ブルームバーグは、スペースXのスターシップがアップグレードしたスターリンク衛星を展開し、ほぼ無傷のまま地球に帰還したと報じた。これにより、エロン・マスクが自身のロケット事業をAIおよび衛星通信の帝国へと拡大する計画が前進した。
スターシップは現地時間の金曜午後5時51分に、テキサス州南部のスペースXのスター基地から、スーパーヘビー・ブースターの上に搭載された状態で打ち上げられた。

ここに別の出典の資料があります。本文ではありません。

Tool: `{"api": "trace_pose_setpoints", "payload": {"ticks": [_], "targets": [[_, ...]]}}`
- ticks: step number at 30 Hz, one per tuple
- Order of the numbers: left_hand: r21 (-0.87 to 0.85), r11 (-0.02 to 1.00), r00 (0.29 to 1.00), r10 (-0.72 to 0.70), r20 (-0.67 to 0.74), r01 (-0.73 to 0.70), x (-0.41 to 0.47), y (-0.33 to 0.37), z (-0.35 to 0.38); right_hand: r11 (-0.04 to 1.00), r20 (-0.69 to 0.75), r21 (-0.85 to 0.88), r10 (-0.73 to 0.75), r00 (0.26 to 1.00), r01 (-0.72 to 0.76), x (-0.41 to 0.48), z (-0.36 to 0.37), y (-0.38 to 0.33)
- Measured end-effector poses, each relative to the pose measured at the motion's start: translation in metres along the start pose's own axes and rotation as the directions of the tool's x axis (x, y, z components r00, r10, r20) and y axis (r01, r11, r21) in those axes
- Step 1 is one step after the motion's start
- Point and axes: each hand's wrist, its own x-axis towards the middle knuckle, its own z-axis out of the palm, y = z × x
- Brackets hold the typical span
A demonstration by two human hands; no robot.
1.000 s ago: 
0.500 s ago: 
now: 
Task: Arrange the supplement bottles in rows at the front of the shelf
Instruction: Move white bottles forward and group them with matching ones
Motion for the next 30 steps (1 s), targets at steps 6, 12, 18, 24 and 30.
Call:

試験は、ブースターがメキシコ湾に着水した際に予定どおりにすべてのエンジンに点火しなかった小さな不具合にもかかわらず、大きな目的を達成した。これにより、予想よりも速いスプラッシュダウン(着水)につながった。今回の改良は、ブースターが制御不能に陥った前回のフライトからの進歩を示している。
宇宙空間で、スターシップは従業員たちが「USA、USA」と唱える中、スターリンク衛星20基を展開した。衛星は無事により広範なネットワークと通信し、データをダウンロードした。続いてスターシップは地球の大気圏を突入し、その後インド洋に向けて制御されたバリフロップ(うつ伏せ着水)のような形で着水した。これまでで最もソフトなスプラッシュダウンだったが、その直後に炎上した。
スペースXはスターシップの開発に150億ドル(150億ドル超)以上を投じている。ムスクは、年末までにこの車両が完全に再利用可能になると予測している。同社は、フォルコンロケットで2028年以降の専用便の予約を衛星事業者から受け付けない方針だ。これは、スターシップが宣伝どおりに機能する必要性を強調している。
金曜日に株価は3%下落し、直近1カ月では約25%安となった。IPO価格の135ドルを大きく下回っている。さらにスペースXは、2028年以降に月面へ宇宙飛行士を着陸させるためのスターシップに関して、NASAの契約を約40億ドル保有している。これには、軌道上での給油、12回以上の連続打ち上げ、そして有人の安全性認証が必要となる。